Transcribe exactly, and only, the lines running from the one that contains "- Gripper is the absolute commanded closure" through the last line of the material. No pictures.

▸ **Recorded data**
********************
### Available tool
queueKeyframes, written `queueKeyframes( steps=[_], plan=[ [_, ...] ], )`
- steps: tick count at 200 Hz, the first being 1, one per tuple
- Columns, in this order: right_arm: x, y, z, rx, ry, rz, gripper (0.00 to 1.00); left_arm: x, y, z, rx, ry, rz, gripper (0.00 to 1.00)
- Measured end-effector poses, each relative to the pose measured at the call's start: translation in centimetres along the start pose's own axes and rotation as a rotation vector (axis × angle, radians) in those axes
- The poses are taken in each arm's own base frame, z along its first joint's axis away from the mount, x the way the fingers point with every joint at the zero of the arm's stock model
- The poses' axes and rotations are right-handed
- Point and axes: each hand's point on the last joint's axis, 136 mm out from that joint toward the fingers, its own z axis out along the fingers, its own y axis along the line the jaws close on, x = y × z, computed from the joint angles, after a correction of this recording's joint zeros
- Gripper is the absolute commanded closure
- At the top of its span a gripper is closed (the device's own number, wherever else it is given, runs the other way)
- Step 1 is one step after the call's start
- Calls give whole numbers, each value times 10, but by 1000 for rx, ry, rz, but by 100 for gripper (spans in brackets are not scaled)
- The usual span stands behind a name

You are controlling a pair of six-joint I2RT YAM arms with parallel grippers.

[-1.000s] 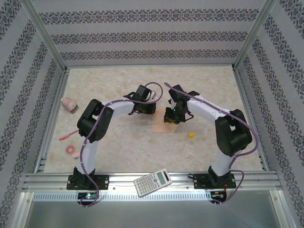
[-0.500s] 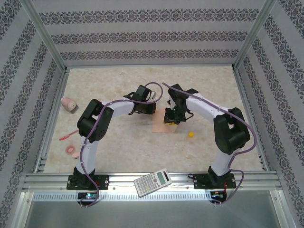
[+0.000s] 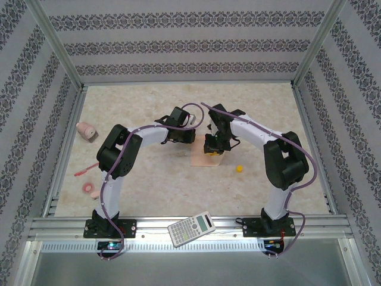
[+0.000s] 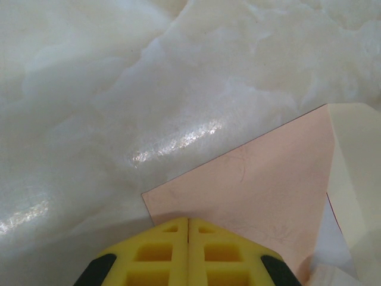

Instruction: Place the letter into the envelope and seal it

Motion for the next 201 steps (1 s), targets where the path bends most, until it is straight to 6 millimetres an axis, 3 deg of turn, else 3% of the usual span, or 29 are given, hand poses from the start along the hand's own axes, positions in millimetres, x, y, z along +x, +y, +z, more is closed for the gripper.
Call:
queueKeyframes(
  steps=[101,201],
  plan=[
    [4,-15,-2,21,2,19,98,1,0,0,1,0,0,100],
    [26,-8,-4,42,65,-13,98,1,-1,-1,8,3,0,100]
  ],
)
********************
▸ **Solution to this exercise**
- Gripper is the absolute commanded closure
- At the top of its span a gripper is closed (the device's own number, wherever else it is given, runs the other way)
- Step 1 is one step after the call's start
- Calls give whole numbers, each value times 10, but by 1000 for rx, ry, rz, but by 100 for gripper (spans in brackets are not scaled)
- The usual span stands behind a name

You are controlling a pair of six-joint I2RT YAM arms with parallel grippers.

[-1.000s] 
[-0.500s] 
[+0.000s] 
[+0.000s] 

Instruction: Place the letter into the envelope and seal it

Motion for the next 201 steps (1 s), targets where the path bends most, until it is straight to 6 millimetres an axis, 3 deg of turn, else 3% of the usual span, or 29 are given, hand poses from the start along the hand's own axes, positions in millimetres, x, y, z along +x, +y, +z, more is closed for the gripper.
Call:
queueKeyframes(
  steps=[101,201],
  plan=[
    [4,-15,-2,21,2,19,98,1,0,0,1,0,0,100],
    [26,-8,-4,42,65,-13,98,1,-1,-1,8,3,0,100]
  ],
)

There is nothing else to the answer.